▸ **ABOUT THIS EXERCISE**
Copy the lines of the data below exactly, starting at the first and stopping after the line that contains "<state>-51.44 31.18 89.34"; include no pictures.

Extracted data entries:
╭──

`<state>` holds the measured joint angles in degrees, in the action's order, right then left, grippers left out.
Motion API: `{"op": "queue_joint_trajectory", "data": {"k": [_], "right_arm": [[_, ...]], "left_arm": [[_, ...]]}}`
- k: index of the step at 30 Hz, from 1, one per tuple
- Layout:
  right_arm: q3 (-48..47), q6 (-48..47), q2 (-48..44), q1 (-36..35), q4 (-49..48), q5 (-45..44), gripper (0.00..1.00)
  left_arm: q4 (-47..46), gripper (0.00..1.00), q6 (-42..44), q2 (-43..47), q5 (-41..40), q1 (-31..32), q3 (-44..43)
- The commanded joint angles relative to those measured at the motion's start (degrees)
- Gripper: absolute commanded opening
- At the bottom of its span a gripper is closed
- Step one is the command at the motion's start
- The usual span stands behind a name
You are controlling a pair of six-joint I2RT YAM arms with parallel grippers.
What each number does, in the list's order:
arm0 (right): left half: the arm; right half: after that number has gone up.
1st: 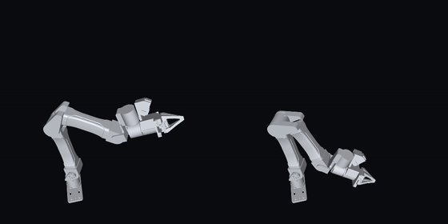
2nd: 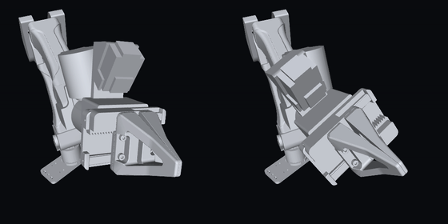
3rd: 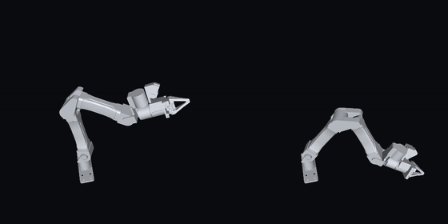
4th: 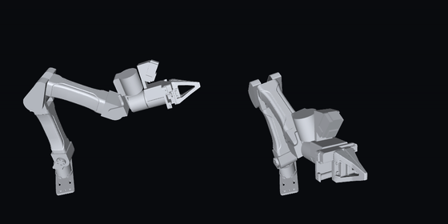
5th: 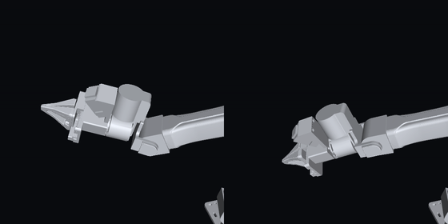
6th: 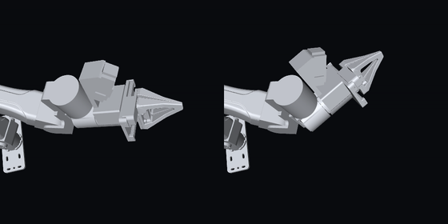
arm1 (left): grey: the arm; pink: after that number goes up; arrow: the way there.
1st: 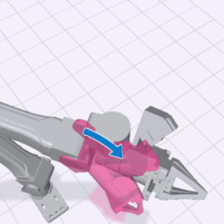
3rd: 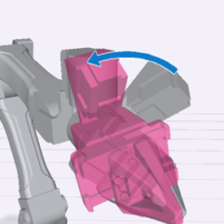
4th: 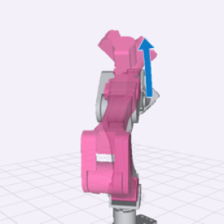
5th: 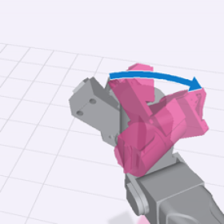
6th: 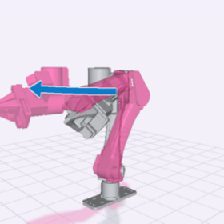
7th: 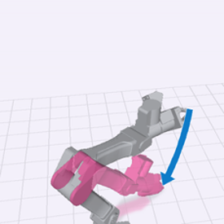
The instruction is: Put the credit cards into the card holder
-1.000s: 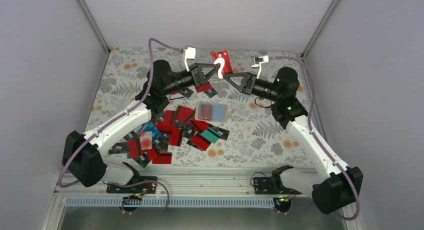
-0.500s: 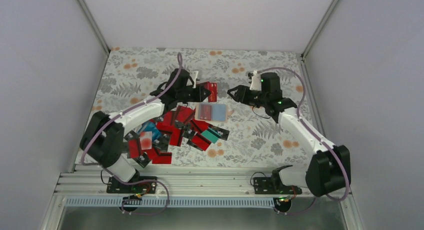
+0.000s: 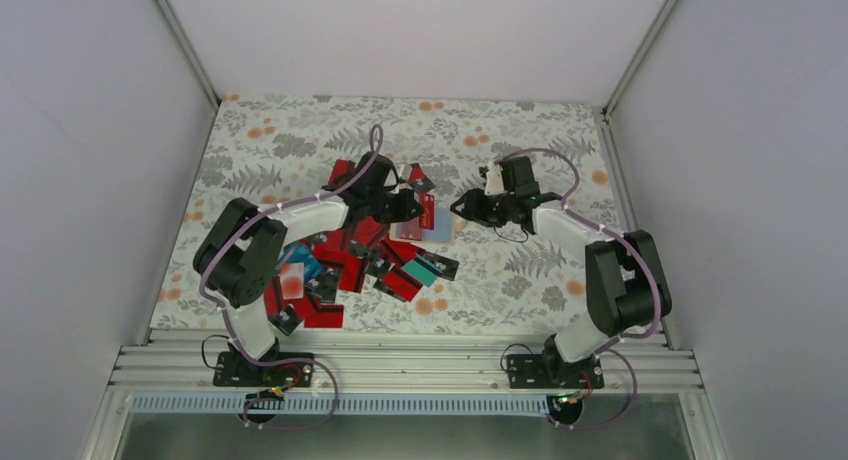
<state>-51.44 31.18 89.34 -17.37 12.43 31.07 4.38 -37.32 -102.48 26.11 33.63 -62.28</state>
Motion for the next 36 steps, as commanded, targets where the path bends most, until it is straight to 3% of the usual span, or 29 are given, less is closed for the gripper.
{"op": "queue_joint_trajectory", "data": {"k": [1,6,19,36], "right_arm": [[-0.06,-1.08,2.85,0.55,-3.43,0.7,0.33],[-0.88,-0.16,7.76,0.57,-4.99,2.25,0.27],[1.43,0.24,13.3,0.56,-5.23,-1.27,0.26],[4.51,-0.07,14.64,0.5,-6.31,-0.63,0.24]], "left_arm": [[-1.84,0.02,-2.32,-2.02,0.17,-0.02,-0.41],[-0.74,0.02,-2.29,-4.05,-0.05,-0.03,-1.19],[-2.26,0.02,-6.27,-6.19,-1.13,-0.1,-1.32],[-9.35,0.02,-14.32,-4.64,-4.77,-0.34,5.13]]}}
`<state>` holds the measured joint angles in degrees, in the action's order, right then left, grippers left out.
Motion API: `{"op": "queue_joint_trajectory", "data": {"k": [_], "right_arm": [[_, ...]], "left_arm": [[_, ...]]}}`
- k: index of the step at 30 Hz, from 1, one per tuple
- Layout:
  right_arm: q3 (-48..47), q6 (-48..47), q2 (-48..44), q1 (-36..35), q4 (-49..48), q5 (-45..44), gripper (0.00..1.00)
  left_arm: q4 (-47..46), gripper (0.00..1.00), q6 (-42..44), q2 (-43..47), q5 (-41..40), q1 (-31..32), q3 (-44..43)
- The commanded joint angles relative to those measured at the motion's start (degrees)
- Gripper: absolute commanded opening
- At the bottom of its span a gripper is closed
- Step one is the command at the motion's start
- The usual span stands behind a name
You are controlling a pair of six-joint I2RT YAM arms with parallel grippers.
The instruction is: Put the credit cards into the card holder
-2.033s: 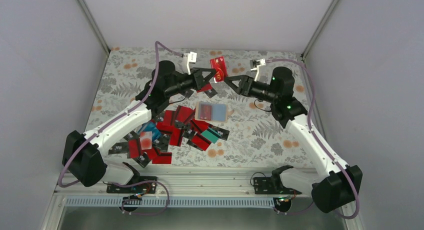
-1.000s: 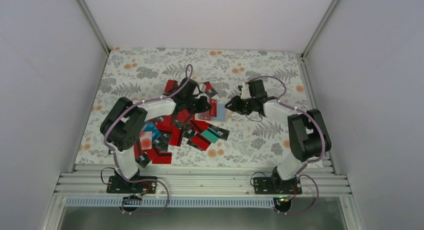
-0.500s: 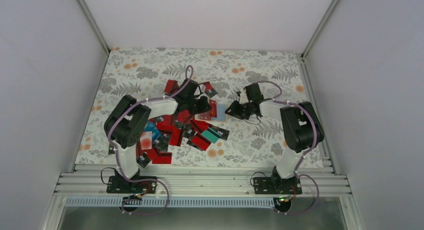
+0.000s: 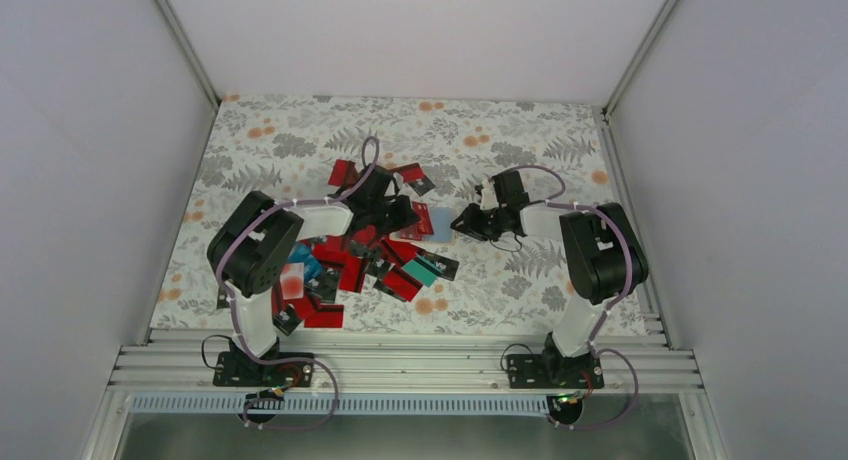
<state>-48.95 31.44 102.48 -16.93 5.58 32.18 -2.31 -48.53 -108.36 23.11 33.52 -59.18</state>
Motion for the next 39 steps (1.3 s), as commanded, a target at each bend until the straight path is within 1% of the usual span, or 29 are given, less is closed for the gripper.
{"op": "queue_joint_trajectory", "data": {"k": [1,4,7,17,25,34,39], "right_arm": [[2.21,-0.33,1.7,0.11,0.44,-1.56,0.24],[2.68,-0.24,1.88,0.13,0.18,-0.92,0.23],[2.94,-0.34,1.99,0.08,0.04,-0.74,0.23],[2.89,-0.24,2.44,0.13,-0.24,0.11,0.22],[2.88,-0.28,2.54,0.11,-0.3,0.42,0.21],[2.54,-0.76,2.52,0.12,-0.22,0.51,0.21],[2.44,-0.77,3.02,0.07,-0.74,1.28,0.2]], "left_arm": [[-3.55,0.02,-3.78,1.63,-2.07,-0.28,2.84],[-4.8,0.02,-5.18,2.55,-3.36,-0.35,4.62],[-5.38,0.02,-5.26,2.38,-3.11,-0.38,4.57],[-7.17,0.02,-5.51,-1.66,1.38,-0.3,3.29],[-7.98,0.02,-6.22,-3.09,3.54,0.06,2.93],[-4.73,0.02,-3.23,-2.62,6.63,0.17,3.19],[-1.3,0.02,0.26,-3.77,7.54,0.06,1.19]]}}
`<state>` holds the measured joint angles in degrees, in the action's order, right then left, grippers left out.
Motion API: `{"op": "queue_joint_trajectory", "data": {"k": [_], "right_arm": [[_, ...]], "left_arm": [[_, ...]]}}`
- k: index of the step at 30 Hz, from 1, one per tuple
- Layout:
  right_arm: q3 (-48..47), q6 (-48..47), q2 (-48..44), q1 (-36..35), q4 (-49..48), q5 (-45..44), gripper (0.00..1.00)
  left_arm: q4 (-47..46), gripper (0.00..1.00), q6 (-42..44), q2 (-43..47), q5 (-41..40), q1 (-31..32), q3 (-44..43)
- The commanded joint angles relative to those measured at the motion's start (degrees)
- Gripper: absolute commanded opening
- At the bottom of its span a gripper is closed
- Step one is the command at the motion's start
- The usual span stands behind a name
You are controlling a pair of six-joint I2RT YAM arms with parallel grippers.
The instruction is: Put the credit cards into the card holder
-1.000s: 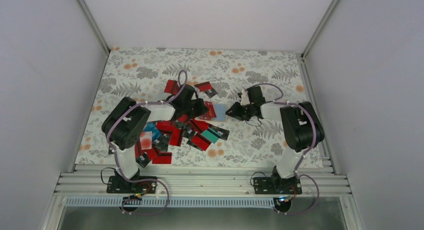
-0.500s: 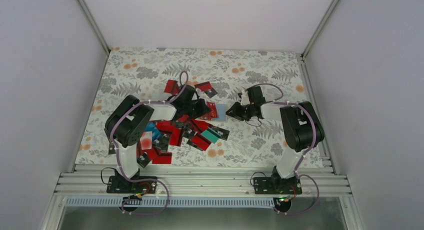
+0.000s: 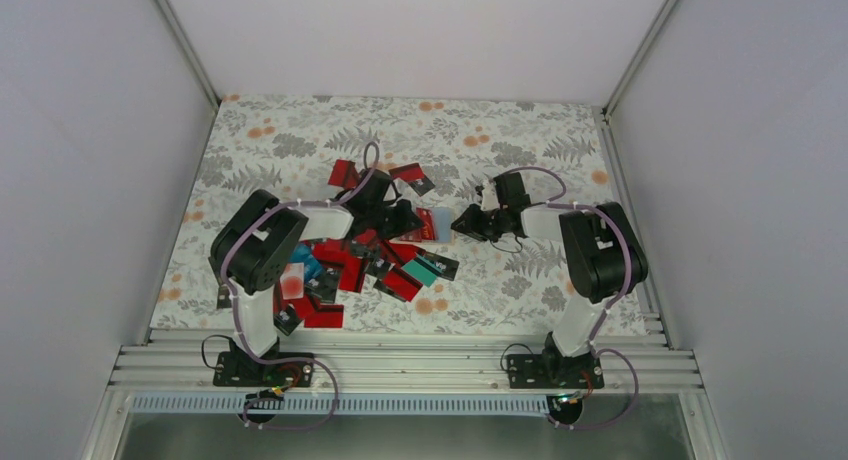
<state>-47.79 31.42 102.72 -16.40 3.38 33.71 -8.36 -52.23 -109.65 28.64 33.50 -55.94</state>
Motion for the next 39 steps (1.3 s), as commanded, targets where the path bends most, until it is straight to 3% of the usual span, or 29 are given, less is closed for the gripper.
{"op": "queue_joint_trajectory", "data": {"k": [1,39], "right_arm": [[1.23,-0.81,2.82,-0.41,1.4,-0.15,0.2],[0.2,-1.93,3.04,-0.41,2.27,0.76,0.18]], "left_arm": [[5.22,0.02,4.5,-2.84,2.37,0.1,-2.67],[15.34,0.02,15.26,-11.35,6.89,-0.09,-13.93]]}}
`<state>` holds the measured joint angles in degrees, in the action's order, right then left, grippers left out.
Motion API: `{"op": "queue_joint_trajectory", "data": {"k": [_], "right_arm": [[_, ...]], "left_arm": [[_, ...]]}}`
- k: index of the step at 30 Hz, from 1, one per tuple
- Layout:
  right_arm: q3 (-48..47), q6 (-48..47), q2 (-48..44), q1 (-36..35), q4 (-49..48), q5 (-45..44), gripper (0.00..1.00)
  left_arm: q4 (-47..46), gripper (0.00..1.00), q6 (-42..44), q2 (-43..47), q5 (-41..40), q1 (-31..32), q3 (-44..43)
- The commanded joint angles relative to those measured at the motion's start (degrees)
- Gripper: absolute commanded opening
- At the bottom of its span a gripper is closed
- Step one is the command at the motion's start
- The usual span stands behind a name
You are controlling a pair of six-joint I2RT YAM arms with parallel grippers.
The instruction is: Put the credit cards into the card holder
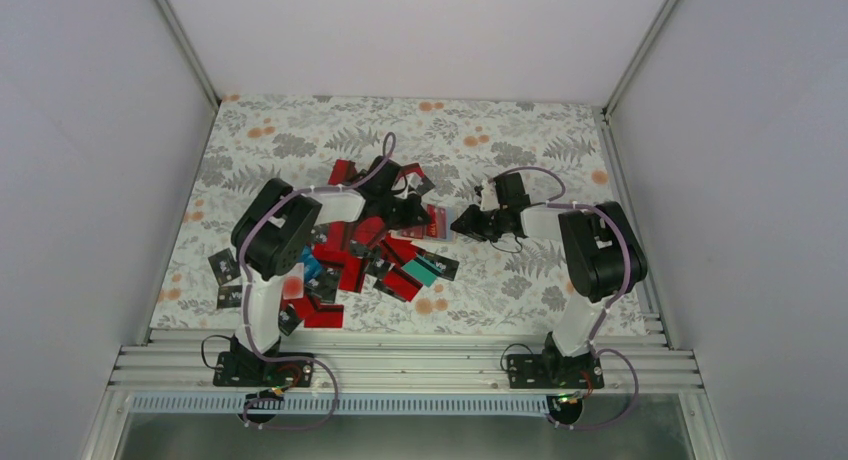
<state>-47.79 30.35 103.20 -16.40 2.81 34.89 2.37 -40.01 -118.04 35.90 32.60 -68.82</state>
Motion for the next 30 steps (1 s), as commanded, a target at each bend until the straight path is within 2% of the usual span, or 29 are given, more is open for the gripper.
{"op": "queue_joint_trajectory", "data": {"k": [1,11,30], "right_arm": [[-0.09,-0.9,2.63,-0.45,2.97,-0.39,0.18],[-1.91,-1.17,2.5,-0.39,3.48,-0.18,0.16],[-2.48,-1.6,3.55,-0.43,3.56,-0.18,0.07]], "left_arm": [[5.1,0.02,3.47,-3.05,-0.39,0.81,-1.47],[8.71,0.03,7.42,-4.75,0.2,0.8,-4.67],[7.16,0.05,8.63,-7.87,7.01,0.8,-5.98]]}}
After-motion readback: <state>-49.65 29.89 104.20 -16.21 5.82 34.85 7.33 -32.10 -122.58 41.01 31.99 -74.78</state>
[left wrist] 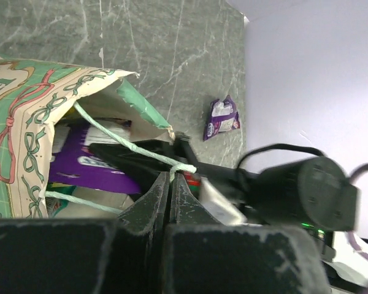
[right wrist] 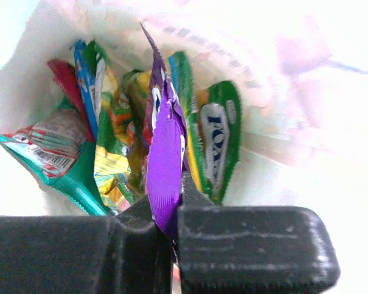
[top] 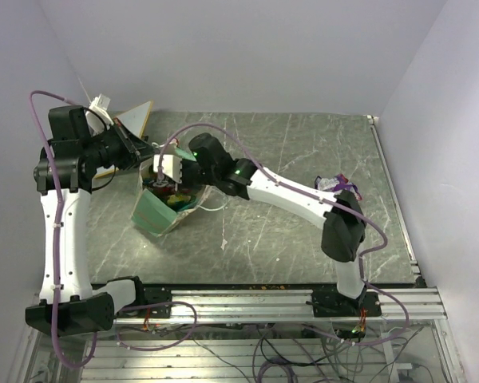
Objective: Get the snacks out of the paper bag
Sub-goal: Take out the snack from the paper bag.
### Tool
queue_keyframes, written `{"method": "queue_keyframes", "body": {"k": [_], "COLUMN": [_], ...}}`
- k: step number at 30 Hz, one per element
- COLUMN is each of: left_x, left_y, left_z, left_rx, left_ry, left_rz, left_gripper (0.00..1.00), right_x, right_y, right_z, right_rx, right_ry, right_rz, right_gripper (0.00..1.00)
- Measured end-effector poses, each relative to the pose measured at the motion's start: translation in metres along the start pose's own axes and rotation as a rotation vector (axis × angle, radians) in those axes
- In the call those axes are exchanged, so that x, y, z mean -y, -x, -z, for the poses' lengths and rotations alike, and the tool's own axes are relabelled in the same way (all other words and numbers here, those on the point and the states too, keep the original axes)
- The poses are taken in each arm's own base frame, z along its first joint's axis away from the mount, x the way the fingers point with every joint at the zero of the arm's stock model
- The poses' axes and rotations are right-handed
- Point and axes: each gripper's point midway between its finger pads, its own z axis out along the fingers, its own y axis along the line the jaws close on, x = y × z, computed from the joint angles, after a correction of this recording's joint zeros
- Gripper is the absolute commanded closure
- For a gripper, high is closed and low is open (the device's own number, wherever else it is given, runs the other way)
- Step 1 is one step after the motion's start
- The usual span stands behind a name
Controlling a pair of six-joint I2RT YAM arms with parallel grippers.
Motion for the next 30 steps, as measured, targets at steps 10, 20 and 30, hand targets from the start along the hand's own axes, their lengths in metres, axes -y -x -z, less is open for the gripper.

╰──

▸ **TASK RESPONSE**
`<state>` holds the measured joint angles in degrees, in the action's order, right then left, grippers left out.
Motion API: `{"op": "queue_joint_trajectory", "data": {"k": [_], "right_arm": [[_, ...]], "left_arm": [[_, ...]]}}`
- k: index of the step at 30 Hz, from 1, one per tuple
- Layout:
  right_arm: q3 (-48..47), q6 (-48..47), q2 (-48..44), q1 (-36..35), q4 (-49..48), q5 (-45..44), gripper (0.00..1.00)
  left_arm: q4 (-47..46), gripper (0.00..1.00), q6 (-42..44), q2 (-43..47), q5 (-41..40), q1 (-31..32), q3 (-44..43)
- The commanded joint angles relative to those measured at the motion's start (degrees)
- Gripper: absolute commanded opening
- At the bottom of its span a gripper is closed
- Step one is the command at the motion's start
- The usual span stands behind a name
You are controlling a pair of six-joint I2RT YAM arms with parallel grippers.
What each number does, in the list's order:
arm0 (right): left half: the arm; right half: after that number has gone up.
1st: 
2nd: 
3rd: 
4th: 
5th: 
6th: 
arm1 (left): grey: the arm; pink: after that number goes up; arrow: the way there.
1st: 
3rd: 
4th: 
5th: 
6th: 
7th: 
The instruction is: Put the credit cards into the card holder
-1.000s: 
-0.500s: 
+0.000s: 
<state>-51.44 31.18 89.34 -17.37 12.43 31.07 4.38 -37.32 -102.48 26.11 33.63 -62.28</state>

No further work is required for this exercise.